Percentage of Principal Principal Outstanding Title of CUSIP Amount Amount Amount Security Numbers Outstanding Tendered Tendered -------------------------------------------------------------------------- Any and All Offer ----------------- 9.375% Debentures due 2012 902905AK4 $87,274,000 34,085,000 39.06% 9.125% Debentures due 2013 902905AM0 $173,852,000 59,972,000 34.50% 9.375% Debentures due 2022 902905AL2 $65,360,000 32,959,000 50.43% 8.500% Debentures due 2023 902905AN8 $116,344,000 45,984,000 39.52% 8.125% Debentures due 2023 902905AQ1 $172,123,000 40,906,000 23.77%
Marathon has set the maximum principal amount of debt to be purchased pursuant to the Dutch Auction Offer as $286,094,000. Such maximum amount is equal to the difference between $500 million and the principal amount of debt purchased through the Any and All Offer. The amounts of each series of debt that are purchased in the Dutch Auction Offer may be prorated as set forth in the Offer to Purchase.
The Dutch Auction Offer will expire at 5:00 p.m. EDT on April 19, 2010, unless extended. Holders of notes subject to the Dutch Auction Offer must have validly tendered and not validly withdrawn their notes before 5:00 p.m. EDT on April 1, 2010, to be eligible to receive the applicable Dutch Auction Offer Total Consideration, which includes an Early Tender Premium of $30 per $1,000 principal amount of notes accepted for purchase pursuant to the Dutch Auction Offer. Holders of notes subject to the Dutch Auction Offer who validly tender their notes after April 1, 2010 (the "Early Tender Date") will only be eligible to receive an amount equal to the applicable Dutch Auction Offer Tender Consideration, which is equal to the Dutch Auction Offer Total Consideration minus the Early Tender Premium.
Marathon has retained J.P. Morgan Securities Inc. and Goldman, Sachs & Co. to serve as the Dealer Managers. J.P. Morgan Securities Inc. may be contacted at (866) 834-4666 (toll free) or (212) 834-3424 (collect) and Goldman, Sachs & Co. may be contacted at (800) 828-3182 (toll free) or (212) 902-5128 (collect). Marathon has also retained Global Bondholder Services Corporation to serve as the Depositary and Information Agent for the tender offers.
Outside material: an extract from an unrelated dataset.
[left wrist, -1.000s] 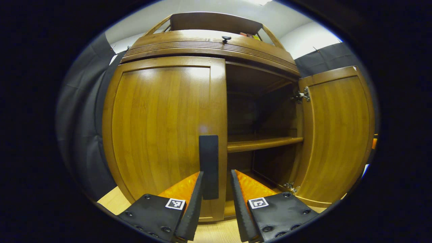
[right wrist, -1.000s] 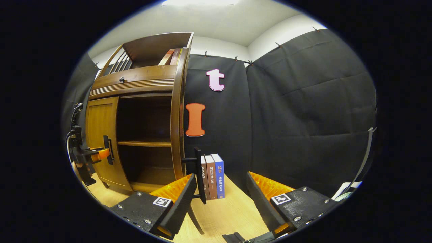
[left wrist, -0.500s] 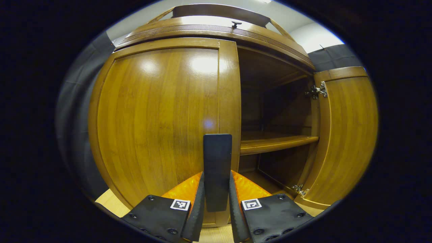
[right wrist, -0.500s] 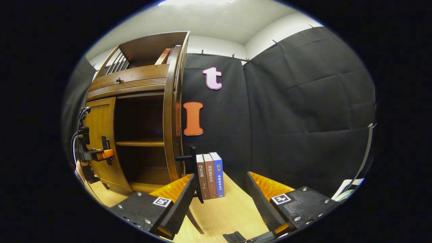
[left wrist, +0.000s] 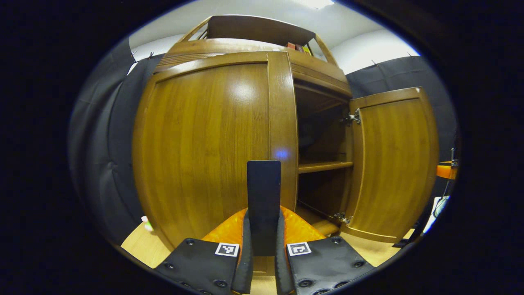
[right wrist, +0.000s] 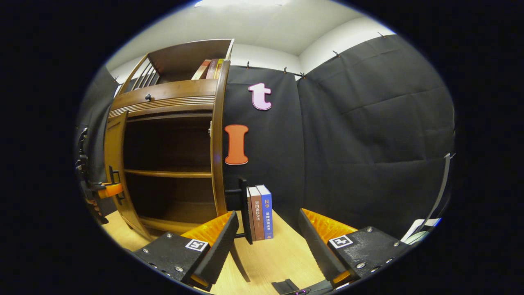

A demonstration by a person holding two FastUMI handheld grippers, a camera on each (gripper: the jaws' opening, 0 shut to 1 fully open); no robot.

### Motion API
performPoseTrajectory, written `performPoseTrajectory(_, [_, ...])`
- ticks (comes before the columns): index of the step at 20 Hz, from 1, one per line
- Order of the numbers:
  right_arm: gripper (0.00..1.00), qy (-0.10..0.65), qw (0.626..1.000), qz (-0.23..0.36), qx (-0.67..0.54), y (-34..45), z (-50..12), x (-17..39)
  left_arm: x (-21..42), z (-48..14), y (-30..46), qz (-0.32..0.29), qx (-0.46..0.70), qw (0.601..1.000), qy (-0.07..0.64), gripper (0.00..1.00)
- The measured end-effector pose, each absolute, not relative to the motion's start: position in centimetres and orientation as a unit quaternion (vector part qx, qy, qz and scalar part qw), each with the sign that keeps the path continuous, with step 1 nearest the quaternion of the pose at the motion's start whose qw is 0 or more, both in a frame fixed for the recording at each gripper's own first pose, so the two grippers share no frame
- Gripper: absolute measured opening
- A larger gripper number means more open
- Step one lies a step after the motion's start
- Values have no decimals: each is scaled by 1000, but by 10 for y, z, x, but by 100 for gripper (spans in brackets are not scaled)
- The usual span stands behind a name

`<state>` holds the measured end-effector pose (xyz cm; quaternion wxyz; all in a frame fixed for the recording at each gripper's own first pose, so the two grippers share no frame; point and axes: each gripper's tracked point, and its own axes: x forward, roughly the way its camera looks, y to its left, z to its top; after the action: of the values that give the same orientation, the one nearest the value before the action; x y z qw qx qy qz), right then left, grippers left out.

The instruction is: Open the right door of the double-door shoe cabinet with the right hand, and open the left door with the left hand.

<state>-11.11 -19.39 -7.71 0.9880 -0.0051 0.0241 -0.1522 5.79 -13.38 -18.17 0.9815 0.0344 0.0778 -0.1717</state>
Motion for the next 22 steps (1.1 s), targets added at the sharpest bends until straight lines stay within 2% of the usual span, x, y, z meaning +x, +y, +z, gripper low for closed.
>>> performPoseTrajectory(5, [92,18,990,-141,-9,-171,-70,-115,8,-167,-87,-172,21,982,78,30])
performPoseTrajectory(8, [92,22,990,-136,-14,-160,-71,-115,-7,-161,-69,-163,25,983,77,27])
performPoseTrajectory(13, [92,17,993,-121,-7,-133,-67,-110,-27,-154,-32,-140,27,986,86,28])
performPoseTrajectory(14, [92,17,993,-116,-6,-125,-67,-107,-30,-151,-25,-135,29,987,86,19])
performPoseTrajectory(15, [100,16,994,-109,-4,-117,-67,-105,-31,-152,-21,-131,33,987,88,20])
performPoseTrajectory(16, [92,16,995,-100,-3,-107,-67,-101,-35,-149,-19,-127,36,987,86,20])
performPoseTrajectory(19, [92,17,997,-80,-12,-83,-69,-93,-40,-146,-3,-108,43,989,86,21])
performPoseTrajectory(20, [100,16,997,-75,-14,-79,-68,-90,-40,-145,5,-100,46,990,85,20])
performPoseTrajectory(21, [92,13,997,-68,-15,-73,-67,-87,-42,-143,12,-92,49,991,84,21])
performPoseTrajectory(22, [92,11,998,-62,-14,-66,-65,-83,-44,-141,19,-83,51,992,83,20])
Any questions or requests for assistance or additional copies of the Offer to Purchase and the Letter of Transmittal may be directed to Global Bondholder Services Corporation by phone at (866) 873-7700, or in writing at 65 Broadway - Suite 404, New York, NY, 10006, Attention: Corporate Actions. You may also contact your broker, dealer, commercial bank or trust company or other nominee for assistance concerning the Offers.
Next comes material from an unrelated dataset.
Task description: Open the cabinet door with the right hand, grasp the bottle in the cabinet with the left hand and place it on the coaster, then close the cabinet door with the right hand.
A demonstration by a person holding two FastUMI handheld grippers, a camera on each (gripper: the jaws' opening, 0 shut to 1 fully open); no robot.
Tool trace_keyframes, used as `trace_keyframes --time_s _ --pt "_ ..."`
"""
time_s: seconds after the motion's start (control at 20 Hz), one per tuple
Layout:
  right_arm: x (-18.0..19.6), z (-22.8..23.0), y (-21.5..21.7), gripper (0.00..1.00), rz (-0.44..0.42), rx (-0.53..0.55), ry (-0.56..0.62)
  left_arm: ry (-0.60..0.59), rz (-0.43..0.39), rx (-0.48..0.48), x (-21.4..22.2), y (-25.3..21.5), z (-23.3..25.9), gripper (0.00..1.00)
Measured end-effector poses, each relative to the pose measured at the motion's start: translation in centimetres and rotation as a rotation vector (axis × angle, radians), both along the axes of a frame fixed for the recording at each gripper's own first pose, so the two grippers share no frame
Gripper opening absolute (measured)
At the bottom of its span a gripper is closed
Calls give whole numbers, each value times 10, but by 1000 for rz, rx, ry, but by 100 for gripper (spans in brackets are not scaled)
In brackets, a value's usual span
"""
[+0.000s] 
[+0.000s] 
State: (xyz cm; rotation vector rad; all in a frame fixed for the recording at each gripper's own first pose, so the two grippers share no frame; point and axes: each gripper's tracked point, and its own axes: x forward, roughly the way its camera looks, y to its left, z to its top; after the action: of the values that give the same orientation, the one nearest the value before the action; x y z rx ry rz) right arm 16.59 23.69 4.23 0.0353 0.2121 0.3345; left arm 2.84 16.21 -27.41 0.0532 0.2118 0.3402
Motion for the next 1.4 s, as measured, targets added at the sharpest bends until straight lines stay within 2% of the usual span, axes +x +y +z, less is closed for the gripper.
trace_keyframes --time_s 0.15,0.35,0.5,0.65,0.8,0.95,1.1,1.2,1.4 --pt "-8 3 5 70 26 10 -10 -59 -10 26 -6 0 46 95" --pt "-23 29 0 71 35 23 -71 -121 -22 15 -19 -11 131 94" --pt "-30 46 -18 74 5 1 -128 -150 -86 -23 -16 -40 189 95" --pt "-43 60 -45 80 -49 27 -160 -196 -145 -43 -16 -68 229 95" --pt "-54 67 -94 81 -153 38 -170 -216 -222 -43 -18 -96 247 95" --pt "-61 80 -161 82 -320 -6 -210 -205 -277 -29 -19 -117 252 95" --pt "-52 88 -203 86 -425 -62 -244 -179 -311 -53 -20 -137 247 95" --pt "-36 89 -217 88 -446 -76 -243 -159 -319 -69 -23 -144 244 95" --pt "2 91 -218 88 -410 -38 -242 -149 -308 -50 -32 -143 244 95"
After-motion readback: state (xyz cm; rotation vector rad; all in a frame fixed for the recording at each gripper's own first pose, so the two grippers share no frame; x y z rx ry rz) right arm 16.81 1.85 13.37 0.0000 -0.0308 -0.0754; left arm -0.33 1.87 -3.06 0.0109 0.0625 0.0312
This press release is not a tender offer to purchase or a solicitation of acceptance of a tender offer, which may be made only pursuant to the terms of the Offer to Purchase and the Letter of Transmittal. In any jurisdiction where the laws require the tender offer to be made by a licensed broker or dealer, the tender offer will be deemed made on behalf of Marathon by J.P. Morgan Securities Inc. and Goldman, Sachs & Co., or one or more registered brokers or dealers under the laws of such jurisdiction.
This release contains forward-looking statements with respect to the timing and principal amount of debt to be purchased in the offers, including certain terms and conditions of the offers. Although Marathon believes that the expectations contained in this release are based on reasonable assumptions, no assurance can be given that such expectations will prove to have been correct. Actual results may differ materially from the anticipated results or expectations expressed in this release. In accordance with the "safe harbor" provisions of the Private Securities Litigation Reform Act of 1995, Marathon Oil Corporation has included in its Annual Report on Form 10-K for the year ended December 31, 2009, and subsequent Form 8-K, cautionary language identifying important factors, though not necessarily all such factors, that could cause future outcomes to differ materially from those set forth in the forward-looking statements.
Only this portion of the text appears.